Assigned task: In the listing below, find each line with the string "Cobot" and return it.

Data extracts:
◇ ◇ ◇ ◇
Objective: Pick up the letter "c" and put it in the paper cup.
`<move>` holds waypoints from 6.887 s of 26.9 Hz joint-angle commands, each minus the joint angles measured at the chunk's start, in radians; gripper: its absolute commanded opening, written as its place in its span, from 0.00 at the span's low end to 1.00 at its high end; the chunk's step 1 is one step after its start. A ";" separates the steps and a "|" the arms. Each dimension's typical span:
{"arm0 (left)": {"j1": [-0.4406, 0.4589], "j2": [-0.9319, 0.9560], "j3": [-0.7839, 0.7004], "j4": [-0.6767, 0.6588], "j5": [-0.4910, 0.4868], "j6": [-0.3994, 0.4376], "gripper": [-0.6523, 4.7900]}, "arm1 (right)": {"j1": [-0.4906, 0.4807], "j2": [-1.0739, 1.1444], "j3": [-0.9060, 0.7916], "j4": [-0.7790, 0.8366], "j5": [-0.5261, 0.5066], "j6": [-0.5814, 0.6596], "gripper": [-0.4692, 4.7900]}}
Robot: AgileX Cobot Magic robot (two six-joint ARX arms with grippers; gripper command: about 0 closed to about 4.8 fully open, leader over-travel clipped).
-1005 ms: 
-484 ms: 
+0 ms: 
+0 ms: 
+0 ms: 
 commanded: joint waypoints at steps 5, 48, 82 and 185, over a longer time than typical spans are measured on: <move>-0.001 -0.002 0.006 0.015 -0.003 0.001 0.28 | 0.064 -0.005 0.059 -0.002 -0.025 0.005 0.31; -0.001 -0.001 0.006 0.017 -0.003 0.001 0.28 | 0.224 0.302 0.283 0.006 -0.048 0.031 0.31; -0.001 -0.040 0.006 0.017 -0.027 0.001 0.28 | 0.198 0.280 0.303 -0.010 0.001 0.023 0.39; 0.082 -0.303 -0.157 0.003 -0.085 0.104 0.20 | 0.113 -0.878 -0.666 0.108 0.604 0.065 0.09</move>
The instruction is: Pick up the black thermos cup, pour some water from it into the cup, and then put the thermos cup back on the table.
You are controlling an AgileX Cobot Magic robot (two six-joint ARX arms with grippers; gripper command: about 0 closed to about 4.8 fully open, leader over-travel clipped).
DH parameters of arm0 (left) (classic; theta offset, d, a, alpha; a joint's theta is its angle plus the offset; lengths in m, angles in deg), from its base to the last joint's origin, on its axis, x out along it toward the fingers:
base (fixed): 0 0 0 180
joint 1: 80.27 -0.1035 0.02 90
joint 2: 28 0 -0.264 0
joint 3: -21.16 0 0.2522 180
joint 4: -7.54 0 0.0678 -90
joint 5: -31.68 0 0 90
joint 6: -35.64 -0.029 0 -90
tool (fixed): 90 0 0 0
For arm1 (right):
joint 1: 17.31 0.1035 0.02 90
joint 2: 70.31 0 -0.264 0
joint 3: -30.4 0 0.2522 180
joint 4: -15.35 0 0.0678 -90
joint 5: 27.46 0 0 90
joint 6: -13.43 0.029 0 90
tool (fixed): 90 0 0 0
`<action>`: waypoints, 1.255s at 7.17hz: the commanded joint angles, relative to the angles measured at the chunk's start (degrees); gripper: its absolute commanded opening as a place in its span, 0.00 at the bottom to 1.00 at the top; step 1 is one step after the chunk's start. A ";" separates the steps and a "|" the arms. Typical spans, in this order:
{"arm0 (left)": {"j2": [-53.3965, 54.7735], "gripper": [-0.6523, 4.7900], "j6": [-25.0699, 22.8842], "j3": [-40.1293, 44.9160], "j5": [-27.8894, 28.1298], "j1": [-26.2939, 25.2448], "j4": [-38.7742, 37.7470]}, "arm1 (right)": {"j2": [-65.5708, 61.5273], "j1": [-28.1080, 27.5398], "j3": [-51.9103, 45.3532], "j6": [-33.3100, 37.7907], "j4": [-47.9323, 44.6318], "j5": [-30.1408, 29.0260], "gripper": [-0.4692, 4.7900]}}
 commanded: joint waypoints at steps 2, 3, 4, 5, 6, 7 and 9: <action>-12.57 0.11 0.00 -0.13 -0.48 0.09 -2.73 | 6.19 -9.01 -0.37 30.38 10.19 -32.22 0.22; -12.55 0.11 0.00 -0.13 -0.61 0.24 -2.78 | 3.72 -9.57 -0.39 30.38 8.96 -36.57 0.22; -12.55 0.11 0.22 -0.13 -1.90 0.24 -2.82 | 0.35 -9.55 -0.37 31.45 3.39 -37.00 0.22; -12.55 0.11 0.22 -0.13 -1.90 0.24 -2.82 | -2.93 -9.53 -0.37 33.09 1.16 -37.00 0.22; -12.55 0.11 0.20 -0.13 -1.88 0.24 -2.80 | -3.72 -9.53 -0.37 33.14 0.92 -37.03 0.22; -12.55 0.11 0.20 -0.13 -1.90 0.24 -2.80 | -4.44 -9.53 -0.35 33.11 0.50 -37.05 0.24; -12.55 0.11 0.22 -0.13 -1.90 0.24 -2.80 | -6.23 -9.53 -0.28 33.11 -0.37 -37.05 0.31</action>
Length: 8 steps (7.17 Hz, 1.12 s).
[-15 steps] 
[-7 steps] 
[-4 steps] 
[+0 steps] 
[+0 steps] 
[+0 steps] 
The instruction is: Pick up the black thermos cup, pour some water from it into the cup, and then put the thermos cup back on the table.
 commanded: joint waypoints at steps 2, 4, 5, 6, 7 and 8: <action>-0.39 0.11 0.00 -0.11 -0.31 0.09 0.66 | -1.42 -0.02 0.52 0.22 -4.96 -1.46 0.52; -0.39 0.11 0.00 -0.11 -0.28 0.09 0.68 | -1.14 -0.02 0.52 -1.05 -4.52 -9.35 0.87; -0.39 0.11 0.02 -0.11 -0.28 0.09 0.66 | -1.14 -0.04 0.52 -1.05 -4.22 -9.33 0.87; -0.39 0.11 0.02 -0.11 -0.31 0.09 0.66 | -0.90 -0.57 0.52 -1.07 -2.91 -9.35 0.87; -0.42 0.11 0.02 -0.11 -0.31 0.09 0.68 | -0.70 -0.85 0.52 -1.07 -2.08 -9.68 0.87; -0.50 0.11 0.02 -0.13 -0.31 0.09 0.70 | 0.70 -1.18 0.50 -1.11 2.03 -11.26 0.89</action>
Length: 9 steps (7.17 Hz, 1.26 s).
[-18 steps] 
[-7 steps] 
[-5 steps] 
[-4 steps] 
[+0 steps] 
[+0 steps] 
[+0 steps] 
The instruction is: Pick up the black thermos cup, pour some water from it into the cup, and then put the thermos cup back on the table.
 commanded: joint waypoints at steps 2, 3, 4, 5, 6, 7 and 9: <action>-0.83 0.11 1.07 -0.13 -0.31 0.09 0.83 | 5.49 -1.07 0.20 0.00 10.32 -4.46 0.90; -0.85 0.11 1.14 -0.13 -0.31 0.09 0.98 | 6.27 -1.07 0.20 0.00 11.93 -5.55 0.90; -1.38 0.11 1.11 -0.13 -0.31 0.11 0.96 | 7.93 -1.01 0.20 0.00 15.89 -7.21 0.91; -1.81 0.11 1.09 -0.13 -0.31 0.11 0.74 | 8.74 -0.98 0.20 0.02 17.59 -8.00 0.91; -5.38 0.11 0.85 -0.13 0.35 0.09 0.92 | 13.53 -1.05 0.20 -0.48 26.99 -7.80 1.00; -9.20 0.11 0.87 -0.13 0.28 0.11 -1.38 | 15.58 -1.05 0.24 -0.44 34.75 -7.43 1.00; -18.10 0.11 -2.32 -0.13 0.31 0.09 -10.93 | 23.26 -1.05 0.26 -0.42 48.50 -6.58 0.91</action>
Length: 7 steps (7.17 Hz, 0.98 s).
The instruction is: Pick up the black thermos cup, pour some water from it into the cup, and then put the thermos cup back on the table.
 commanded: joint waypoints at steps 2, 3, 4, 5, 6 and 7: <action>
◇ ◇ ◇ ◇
Your response:
Robot: AgileX Cobot Magic robot (two six-joint ARX arms with grippers; gripper command: about 0 closed to about 4.8 fully open, leader over-travel clipped).
You are controlling an AgileX Cobot Magic robot (two six-joint ARX arms with grippers; gripper command: about 0 closed to about 4.8 fully open, leader over-travel clipped).

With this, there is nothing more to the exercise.